With the economy slowly improving and leads increasing, you may be contemplating how much easier life could be if you added staff. But in my experience, many owners make the mistake of imagining they can hire a few more lead carpenters and immediately boost revenue and profits. Sadly, it’s not that easy.

Don’t hire more workers simply because you feel overworked. The decision has to be based on your company’s past history and reasonable future projections as well as predictions of how much profitable growth a new employee can provide. Here’s how to decide when to pull the trigger.

First, examine your company’s overall capacity. If your entity does $1.2 million in annual volume at your budgeted gross profit margin and all field employees are working full time, then current capacity is $1.2 million per year.

Now let’s say you’ve decided you want to generate $1.4 million next year and believe it already takes all you’ve got just to make $1.2 million. That means generating the extra $200,000 will require that you increase your capacity. You might be able to do that by increasing the percentage of work performed by trade contractors, though subs can be hard to control. You also might be able to improve current efficiency, but even a 10% increase can be tough, and you’re seeking a 16% gain. So let’s focus on adding personnel.

Full-Time Equivalent

Start by figuring the potential capacity for a particular type of hire. In our example, we’ll use a lead carpenter. Compute the average volume for each full-time equivalent (FTE) lead carpenter that held that position in your company last year.

This might sound simple — you’d think all that’s needed would be to divide gross revenue by the number of field employees. But rarely do all employees start work Jan. 1 and then put in 40 hours each and every week. Instead, you need to convert the actual number of workers into FTEs. Do this:

Add up vacation time, paid holidays, regular staff meetings, and other nonproductive work or downtime for all employees. Divide by the number of employees to get an average. Subtract the average nonproductive hours from 2,080.

Total all of the hours worked by all field employees last year, then divide the total by the “hours available.” This gives you total FTEs.

Let’s say your company had 5.3 FTE lead carpenters last year producing $1.2 million worth of work (that’s work produced, not billed). Each FTE therefore produced about $226,000 of annual volume.

If your goal for this year is $1.4 million, and each FTE generates $226,000 worth of work, you’d need to increase the number of lead carpenters to 6.2 FTEs.

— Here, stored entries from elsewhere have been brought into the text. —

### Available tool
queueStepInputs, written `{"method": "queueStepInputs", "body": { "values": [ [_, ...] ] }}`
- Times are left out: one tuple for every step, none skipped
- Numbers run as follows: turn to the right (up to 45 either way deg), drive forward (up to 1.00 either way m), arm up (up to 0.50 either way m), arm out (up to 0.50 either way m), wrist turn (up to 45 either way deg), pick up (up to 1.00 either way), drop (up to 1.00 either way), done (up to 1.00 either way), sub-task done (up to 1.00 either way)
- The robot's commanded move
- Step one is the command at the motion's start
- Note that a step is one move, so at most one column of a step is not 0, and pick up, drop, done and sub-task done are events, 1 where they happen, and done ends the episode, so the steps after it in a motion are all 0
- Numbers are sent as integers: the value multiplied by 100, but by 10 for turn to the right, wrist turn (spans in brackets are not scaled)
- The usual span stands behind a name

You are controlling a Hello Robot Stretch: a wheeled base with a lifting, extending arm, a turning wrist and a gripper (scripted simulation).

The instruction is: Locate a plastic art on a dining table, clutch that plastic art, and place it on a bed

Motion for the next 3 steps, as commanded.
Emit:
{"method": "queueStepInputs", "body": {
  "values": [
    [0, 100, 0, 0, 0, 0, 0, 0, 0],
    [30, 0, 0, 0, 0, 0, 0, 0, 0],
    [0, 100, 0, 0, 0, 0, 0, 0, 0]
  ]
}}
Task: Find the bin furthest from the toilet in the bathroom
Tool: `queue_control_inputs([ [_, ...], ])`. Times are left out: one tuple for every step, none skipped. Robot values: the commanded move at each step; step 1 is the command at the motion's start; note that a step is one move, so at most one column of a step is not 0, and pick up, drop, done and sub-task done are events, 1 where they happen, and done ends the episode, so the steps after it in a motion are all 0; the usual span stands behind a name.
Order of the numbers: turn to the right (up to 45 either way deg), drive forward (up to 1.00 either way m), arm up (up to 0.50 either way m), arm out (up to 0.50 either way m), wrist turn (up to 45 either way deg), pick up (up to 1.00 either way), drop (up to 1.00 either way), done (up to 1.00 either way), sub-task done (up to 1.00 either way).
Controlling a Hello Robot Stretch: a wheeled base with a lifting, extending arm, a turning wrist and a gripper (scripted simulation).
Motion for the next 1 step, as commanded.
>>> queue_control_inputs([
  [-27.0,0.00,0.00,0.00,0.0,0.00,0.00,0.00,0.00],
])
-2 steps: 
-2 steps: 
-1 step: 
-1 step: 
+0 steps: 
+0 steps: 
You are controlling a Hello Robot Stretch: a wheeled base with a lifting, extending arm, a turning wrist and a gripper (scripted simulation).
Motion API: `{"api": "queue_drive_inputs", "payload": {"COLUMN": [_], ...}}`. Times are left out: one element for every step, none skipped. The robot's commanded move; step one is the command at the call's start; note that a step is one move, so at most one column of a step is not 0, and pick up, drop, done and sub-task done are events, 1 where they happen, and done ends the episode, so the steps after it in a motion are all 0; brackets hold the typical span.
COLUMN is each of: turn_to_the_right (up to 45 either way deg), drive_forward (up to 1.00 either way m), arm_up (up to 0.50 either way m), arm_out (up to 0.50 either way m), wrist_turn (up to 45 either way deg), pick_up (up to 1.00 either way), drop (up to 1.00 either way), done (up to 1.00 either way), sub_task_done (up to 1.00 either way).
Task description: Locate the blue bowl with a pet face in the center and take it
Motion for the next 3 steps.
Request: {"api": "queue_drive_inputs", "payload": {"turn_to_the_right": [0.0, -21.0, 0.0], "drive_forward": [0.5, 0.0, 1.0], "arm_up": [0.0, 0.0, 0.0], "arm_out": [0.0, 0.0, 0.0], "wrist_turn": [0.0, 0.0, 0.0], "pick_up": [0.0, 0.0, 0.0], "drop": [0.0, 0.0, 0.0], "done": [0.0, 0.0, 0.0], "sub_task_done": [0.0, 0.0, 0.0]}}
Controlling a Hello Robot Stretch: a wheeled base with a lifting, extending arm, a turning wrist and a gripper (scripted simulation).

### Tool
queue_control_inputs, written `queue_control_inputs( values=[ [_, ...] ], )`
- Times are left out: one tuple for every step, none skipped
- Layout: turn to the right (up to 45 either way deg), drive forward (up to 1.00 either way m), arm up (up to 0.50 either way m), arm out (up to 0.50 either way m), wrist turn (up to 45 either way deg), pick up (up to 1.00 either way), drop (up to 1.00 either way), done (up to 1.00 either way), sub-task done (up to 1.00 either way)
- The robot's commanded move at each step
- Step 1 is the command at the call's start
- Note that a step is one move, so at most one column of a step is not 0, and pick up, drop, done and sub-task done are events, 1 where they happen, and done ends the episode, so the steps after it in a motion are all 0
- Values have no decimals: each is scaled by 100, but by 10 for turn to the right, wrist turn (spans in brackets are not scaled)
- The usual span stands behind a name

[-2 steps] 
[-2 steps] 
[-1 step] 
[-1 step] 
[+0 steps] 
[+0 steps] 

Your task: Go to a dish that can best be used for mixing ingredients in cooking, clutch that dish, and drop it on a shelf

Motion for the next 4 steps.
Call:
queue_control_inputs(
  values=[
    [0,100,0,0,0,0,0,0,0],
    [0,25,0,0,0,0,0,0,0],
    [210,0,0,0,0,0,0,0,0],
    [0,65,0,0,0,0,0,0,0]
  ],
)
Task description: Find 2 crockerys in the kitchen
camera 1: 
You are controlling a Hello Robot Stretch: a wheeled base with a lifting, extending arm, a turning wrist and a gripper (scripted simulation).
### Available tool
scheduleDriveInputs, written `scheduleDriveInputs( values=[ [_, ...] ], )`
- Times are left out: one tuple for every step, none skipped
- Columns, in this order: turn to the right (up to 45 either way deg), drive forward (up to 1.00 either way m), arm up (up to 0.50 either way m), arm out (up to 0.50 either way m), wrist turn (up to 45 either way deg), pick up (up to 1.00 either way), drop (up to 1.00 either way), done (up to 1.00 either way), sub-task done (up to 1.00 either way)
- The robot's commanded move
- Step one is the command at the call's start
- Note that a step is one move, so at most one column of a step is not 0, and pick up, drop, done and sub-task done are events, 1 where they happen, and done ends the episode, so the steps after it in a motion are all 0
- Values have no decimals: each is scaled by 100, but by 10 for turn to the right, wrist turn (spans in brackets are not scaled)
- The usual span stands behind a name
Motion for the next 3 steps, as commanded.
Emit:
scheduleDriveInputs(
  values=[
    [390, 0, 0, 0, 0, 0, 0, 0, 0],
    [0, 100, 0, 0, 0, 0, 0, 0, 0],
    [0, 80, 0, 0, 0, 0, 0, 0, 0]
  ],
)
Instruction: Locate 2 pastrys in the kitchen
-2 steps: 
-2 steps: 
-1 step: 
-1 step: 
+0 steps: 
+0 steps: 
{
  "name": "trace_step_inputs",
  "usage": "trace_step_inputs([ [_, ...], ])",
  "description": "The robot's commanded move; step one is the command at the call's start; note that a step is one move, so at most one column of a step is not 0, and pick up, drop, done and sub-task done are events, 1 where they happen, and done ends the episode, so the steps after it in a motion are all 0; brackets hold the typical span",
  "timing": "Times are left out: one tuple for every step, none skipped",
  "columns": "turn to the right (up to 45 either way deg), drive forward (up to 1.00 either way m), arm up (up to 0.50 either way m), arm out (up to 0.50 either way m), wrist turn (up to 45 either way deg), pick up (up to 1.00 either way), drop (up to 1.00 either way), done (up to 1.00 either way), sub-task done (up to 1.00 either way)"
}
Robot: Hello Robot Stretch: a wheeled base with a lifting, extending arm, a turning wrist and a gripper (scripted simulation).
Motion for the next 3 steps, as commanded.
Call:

Don’t worry about the odd numbers — of course you can’t hire nine-tenths of an employee. The point of this calculation is to determine the amount of risk represented by change. And in my experience, adding one staffer is a reasonable way to hit your new goal.

Now see what happens if you try to make a bigger leap in volume, which to me is anything above 20%. Say you want to rise to $1.8 million from $1.2 million — a 50% climb. At your current capacity, you’d need to hire 3.5 new FTEs. Even if through efficiencies you could increase each of your FTE’s production by 10%, to roughly $250,000 per year, you’d still need 7.2 FTEs, or nearly two more than you now employ.

One at a Time

I’ve found that while hiring any field employee is always fraught with risk, hiring more than two at once is not only risky but downright dangerous.

This is in part because, no matter how good the hire, it takes between six and eight months to fully integrate any new worker into the routines and culture of your company.

During the training period, you can’t expect the new employees to produce at capacity or at standard gross profit margin. And inefficiencies experienced during this time multiply when too many new team members are hired at once.

Judith Miller is a Seattle-based business consultant and trainer.